● Task instructions: Would you repeat each line below exactly, without the pictures?
★ ★ ★ ★
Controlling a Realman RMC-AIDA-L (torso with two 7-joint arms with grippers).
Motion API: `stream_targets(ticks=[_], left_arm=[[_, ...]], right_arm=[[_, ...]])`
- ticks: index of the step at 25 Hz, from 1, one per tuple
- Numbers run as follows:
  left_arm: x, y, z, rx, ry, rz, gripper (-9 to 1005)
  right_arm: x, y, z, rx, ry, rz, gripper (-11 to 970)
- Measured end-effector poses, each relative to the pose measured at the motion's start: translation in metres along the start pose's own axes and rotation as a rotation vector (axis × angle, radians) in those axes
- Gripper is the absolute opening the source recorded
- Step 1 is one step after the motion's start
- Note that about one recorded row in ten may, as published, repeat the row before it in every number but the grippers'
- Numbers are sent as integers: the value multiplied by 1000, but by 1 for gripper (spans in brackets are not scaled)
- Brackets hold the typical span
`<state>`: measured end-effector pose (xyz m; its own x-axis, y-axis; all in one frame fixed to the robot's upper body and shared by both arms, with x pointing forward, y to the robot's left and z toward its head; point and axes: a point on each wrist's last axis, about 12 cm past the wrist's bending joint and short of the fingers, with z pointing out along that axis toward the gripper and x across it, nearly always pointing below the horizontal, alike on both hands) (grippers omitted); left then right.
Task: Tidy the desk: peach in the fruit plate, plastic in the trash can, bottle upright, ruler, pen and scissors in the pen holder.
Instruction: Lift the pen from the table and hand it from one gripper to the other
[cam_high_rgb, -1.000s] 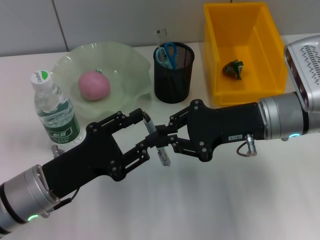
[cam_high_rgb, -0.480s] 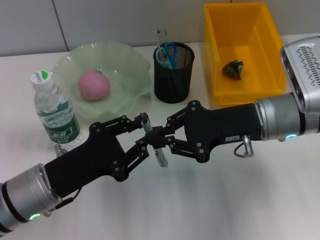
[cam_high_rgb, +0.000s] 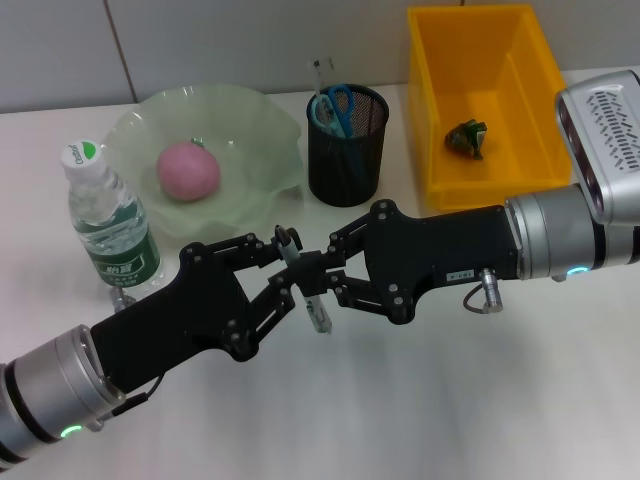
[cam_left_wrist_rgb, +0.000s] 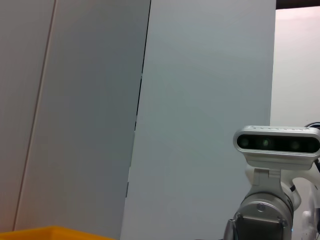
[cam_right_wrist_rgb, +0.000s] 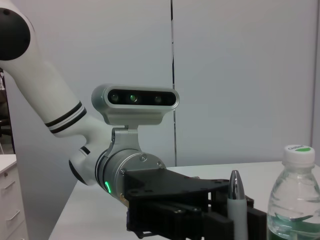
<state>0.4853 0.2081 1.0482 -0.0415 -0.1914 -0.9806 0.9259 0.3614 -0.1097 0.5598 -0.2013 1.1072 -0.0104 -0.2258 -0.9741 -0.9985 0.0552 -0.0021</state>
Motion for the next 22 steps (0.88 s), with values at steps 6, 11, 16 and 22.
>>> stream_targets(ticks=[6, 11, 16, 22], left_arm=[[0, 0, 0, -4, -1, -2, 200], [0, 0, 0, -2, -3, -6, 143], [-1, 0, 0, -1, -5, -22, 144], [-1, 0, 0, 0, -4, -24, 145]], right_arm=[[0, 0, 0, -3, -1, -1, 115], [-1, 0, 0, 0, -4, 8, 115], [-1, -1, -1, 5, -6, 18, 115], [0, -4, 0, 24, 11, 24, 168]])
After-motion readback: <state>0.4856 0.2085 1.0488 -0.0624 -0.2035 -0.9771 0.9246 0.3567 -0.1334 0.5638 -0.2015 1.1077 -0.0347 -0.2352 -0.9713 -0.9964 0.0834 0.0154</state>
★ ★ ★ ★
● Result for this exercise:
Controlling a Realman RMC-AIDA-L (torso with two 7-joint arms with grippers).
Motion API: `stream_targets(ticks=[_], left_arm=[[_, ...]], right_arm=[[_, ...]])`
- ticks: index of the step at 25 Hz, from 1, one per tuple
- Numbers run as follows:
  left_arm: x, y, z, rx, ry, rz, gripper (-9 to 1005)
  right_arm: x, y, z, rx, ry, rz, gripper (-11 to 970)
- Measured end-effector poses, each relative to the pose measured at the motion's start: translation in metres along the start pose's own axes and rotation as a rotation vector (axis × angle, radians) in those axes
- Gripper is the absolute opening the source recorded
- Step 1 is one step after the motion's start
- Note that about one recorded row in ten may, as published, repeat the row before it in every number but the grippers'
- Numbers are sent as integers: the value multiplied by 1000, but by 1 for gripper (spans in brackets are not scaled)
- Brackets hold the typical span
`<state>`: measured end-effector pose (xyz m; its own x-axis, y-axis; all in one frame fixed to the robot's upper body and shared by both arms, with x pointing forward, y to the robot's left and z toward its head; point and axes: a point on each wrist's last axis, about 12 cm past the wrist's bending joint and short of the fingers, with z pointing out along that axis toward the gripper and x across it, nearly always pointing below the horizontal, alike on both hands) (grippers omitted); left then right.
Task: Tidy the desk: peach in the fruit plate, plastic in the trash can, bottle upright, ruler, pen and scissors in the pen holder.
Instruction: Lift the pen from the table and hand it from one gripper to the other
[cam_high_rgb, -1.000s] 
[cam_high_rgb, -0.480s] 
[cam_high_rgb, +0.000s] 
[cam_left_wrist_rgb, +0.000s] 
[cam_right_wrist_rgb, +0.000s] 
<state>0.4853 0.2081 1.0482 -0.0415 -0.1914 -0.9806 0.9259 0.3614 -0.1097 0.5598 -0.2013 1.1072 -0.0104 -0.2258 -0.9741 -0.9985 0.0552 -0.0021</state>
Motion for the next 22 steps (0.88 s), with values at steps 6, 11, 16 and 22.
>>> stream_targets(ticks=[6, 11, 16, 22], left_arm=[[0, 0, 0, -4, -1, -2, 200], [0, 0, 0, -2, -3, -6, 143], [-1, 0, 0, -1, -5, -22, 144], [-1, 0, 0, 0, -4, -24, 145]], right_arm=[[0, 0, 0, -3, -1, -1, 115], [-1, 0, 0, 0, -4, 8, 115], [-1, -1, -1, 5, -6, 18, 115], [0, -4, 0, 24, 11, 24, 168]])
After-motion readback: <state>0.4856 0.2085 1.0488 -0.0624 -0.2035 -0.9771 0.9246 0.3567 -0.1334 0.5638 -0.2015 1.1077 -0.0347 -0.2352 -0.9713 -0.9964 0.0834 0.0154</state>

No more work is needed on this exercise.